[Brief]: Exact copies of all the lines below are wanted, without a single picture.

[Recorded information]:
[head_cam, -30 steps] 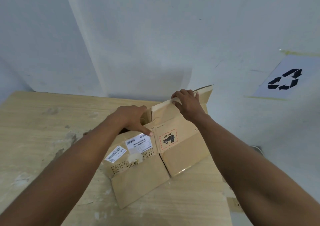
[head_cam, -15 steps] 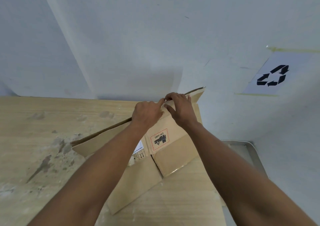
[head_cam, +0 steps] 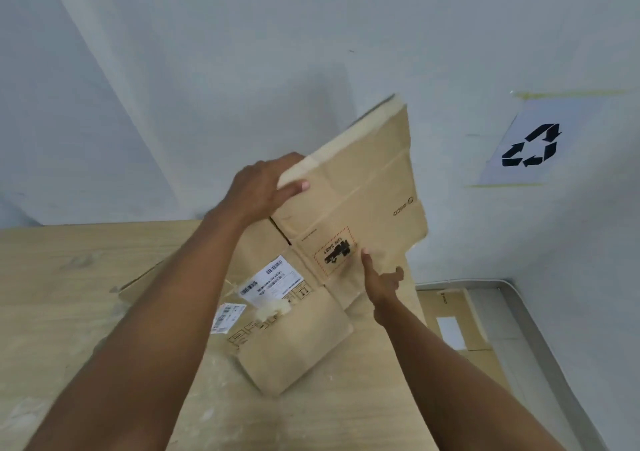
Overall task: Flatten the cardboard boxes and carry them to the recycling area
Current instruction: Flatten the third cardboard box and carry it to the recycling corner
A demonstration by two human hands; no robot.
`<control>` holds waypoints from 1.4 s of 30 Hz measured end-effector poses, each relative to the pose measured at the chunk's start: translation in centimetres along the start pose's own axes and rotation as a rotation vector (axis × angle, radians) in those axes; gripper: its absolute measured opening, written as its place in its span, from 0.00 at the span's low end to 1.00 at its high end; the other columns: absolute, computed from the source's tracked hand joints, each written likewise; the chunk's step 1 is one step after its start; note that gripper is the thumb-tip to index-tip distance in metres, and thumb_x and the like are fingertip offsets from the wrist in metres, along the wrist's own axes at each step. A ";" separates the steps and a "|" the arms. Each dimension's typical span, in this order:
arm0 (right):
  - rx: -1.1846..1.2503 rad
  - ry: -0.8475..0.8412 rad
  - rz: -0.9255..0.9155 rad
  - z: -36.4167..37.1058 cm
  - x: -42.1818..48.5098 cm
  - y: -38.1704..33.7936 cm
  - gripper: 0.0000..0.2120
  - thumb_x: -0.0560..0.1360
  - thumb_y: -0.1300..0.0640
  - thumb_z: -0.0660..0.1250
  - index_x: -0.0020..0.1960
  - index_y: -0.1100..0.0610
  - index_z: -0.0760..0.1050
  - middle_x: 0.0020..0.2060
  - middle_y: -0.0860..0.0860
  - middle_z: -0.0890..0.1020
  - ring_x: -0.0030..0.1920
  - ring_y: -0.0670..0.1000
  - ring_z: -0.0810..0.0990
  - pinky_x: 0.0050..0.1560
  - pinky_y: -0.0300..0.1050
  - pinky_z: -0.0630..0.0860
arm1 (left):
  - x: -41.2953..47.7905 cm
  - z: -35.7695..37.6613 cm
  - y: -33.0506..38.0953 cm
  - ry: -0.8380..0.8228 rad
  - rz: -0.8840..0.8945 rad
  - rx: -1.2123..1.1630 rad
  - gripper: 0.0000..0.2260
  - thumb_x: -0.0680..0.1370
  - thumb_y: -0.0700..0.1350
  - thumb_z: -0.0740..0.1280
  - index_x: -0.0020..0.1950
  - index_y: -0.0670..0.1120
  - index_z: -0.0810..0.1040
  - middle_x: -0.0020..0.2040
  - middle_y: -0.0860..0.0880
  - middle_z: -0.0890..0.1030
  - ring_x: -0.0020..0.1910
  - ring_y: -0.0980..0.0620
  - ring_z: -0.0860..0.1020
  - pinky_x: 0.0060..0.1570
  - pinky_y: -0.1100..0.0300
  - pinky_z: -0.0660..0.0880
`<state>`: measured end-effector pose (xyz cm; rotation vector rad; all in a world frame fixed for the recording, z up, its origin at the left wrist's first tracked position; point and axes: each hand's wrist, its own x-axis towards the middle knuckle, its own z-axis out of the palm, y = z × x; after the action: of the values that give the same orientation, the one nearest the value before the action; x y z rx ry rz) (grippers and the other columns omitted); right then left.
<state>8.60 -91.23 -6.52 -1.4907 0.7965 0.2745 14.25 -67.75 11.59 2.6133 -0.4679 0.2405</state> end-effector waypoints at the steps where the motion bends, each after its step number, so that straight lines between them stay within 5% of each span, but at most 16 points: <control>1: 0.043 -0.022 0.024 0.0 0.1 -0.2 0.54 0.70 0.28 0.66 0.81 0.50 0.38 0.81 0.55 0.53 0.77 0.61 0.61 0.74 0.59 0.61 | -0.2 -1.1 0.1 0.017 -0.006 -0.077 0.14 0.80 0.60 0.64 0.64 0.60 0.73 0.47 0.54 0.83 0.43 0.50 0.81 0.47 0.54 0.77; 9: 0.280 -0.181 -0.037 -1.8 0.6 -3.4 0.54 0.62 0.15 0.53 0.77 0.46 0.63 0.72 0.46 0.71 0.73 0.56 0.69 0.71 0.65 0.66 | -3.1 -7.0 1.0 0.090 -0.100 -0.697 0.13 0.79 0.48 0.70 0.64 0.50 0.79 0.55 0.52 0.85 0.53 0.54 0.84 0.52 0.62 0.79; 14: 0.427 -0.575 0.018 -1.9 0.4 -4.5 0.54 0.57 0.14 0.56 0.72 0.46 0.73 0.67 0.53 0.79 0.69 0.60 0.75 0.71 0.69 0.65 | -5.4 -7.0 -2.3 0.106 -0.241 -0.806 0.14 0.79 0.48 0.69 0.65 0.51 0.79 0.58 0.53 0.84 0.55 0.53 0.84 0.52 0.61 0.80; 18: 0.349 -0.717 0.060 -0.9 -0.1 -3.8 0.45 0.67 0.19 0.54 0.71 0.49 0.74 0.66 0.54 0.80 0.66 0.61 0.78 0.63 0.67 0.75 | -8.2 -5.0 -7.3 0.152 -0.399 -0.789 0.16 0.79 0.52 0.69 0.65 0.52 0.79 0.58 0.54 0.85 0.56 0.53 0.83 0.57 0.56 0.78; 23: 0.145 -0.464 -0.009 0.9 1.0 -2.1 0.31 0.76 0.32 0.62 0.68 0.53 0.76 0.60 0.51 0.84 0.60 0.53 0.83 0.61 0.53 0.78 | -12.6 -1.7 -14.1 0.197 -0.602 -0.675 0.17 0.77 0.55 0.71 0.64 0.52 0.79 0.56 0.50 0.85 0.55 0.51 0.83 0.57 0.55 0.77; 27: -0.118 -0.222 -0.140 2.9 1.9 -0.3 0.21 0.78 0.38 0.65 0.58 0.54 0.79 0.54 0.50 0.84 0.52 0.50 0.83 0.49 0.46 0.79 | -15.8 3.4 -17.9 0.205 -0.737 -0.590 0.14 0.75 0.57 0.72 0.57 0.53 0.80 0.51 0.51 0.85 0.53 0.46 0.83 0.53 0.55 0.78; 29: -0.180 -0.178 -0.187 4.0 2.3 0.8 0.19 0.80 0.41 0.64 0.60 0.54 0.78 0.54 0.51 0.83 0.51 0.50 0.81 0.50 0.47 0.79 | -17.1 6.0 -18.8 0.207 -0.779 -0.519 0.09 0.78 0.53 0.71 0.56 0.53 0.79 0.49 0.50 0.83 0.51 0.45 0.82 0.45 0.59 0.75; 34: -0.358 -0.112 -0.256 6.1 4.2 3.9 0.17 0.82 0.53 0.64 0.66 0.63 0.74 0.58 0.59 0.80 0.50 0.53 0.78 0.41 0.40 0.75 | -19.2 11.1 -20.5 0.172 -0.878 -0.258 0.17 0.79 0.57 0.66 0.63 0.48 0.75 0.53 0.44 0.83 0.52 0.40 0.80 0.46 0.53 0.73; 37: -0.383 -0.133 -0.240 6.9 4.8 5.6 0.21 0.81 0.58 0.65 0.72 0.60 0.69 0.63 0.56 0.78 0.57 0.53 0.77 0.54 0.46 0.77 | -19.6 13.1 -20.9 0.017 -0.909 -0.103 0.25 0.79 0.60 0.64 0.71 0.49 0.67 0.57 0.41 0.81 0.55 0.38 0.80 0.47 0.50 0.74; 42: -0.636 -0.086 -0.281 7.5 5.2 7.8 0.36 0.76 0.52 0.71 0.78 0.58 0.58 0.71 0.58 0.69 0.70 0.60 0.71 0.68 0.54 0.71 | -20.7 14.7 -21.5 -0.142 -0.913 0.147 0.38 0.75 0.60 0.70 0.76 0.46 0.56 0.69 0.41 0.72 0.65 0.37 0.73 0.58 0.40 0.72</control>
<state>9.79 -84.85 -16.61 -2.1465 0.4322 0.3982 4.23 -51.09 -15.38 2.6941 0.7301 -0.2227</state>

[Solution to the problem]:
[head_cam, -30 steps] 
[head_cam, -15 steps] 
[head_cam, +0 steps] 
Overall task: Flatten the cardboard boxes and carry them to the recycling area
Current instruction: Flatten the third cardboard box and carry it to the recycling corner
A demonstration by two human hands; no robot.
`<control>` holds waypoints from 1.4 s of 30 Hz measured end-effector poses, each relative to the pose measured at the chunk's start: translation in centimetres along the start pose's own axes and rotation as a rotation vector (axis × angle, radians) in those axes; gripper: its absolute measured opening, written as its place in its span, from 0.00 at the span's low end to 1.00 at its high end; the other columns: absolute, computed from the source's tracked hand joints, each written likewise; the chunk's step 1 is one step after its start; note that gripper is the thumb-tip to index-tip distance in metres, and thumb_x and the like are fingertip offsets from the wrist in metres, along the wrist's own axes at each step. A ";" separates the steps and a "|" the arms. Each dimension's typical span, in this order:
arm0 (right):
  - rx: -1.1846..1.2503 rad
  - ry: -0.8475..0.8412 rad
  - rz: -0.9255..0.9155 rad
  - z: -36.4167..37.1058 cm
  - x: -42.1818..48.5098 cm
  - y: -38.1704..33.7936 cm
  - gripper: 0.0000..0.2120
  - thumb_x: -0.0560..0.1360
  - thumb_y: -0.1300..0.0640
  - thumb_z: -0.0660..0.1250
  - index_x: -0.0020..0.1960
  - index_y: -0.1100..0.0610
  - index_z: -0.0760..0.1050
  - middle_x: 0.0020..0.2060
  - middle_y: -0.0860..0.0860
  - middle_z: -0.0890..0.1020
  - ring_x: -0.0030..0.1920
  - ring_y: -0.0670..0.1000
  - ring_z: -0.0810..0.0990
  - pinky_x: 0.0050..0.1560
  - pinky_y: -0.0300..0.1050
  - pinky_z: -0.0630..0.0860
arm1 (left):
  - x: -41.2953..47.7905 cm
  - z: -35.7695..37.6613 cm
  - y: -33.0506..38.0953 cm
  - ry: -0.8380..0.8228 rad
  - rz: -0.8840..0.8945 rad
  - rx: -1.2123..1.1630 rad
  - gripper: 0.0000..0.2260
  - thumb_x: -0.0680..0.1370
  - thumb_y: -0.0700..0.1350
  - thumb_z: -0.0740..0.1280
  - index_x: -0.0020..0.1950
  - index_y: -0.0670..0.1120
  - index_z: -0.0810..0.1040
  - middle_x: -0.0020..0.2040
  - middle_y: -0.0860..0.0880
  - middle_z: -0.0890..0.1030
  - ring_x: -0.0020..0.1910
  - ring_y: -0.0980..0.0620
  - ring_z: -0.0860..0.1020
  - pinky_x: 0.0060..0.1570
  - pinky_y: -0.1100..0.0300
  - pinky_z: -0.0660..0.0880
`<state>`: measured end-effector pose (xyz cm; rotation vector rad; all in a world frame fixed for the recording, z up, its origin at the left wrist's first tracked position; point and axes: each hand's wrist, its own x-axis towards the middle knuckle, its own z-axis out of the palm, y = z × x; after the action: of the values that give the same orientation, the one nearest the value before the action; x y z rx ry rz) (grippers and the other columns omitted); right then left.
<state>8.60 -91.23 -6.52 -1.4907 0.7965 0.2745 14.25 -67.75 11.59 2.6133 -0.4679 0.2405</state> end-effector waypoints at the steps where the motion bends, each after its step number, so that straight lines between them stay within 5% of each span, but at most 16 points: <control>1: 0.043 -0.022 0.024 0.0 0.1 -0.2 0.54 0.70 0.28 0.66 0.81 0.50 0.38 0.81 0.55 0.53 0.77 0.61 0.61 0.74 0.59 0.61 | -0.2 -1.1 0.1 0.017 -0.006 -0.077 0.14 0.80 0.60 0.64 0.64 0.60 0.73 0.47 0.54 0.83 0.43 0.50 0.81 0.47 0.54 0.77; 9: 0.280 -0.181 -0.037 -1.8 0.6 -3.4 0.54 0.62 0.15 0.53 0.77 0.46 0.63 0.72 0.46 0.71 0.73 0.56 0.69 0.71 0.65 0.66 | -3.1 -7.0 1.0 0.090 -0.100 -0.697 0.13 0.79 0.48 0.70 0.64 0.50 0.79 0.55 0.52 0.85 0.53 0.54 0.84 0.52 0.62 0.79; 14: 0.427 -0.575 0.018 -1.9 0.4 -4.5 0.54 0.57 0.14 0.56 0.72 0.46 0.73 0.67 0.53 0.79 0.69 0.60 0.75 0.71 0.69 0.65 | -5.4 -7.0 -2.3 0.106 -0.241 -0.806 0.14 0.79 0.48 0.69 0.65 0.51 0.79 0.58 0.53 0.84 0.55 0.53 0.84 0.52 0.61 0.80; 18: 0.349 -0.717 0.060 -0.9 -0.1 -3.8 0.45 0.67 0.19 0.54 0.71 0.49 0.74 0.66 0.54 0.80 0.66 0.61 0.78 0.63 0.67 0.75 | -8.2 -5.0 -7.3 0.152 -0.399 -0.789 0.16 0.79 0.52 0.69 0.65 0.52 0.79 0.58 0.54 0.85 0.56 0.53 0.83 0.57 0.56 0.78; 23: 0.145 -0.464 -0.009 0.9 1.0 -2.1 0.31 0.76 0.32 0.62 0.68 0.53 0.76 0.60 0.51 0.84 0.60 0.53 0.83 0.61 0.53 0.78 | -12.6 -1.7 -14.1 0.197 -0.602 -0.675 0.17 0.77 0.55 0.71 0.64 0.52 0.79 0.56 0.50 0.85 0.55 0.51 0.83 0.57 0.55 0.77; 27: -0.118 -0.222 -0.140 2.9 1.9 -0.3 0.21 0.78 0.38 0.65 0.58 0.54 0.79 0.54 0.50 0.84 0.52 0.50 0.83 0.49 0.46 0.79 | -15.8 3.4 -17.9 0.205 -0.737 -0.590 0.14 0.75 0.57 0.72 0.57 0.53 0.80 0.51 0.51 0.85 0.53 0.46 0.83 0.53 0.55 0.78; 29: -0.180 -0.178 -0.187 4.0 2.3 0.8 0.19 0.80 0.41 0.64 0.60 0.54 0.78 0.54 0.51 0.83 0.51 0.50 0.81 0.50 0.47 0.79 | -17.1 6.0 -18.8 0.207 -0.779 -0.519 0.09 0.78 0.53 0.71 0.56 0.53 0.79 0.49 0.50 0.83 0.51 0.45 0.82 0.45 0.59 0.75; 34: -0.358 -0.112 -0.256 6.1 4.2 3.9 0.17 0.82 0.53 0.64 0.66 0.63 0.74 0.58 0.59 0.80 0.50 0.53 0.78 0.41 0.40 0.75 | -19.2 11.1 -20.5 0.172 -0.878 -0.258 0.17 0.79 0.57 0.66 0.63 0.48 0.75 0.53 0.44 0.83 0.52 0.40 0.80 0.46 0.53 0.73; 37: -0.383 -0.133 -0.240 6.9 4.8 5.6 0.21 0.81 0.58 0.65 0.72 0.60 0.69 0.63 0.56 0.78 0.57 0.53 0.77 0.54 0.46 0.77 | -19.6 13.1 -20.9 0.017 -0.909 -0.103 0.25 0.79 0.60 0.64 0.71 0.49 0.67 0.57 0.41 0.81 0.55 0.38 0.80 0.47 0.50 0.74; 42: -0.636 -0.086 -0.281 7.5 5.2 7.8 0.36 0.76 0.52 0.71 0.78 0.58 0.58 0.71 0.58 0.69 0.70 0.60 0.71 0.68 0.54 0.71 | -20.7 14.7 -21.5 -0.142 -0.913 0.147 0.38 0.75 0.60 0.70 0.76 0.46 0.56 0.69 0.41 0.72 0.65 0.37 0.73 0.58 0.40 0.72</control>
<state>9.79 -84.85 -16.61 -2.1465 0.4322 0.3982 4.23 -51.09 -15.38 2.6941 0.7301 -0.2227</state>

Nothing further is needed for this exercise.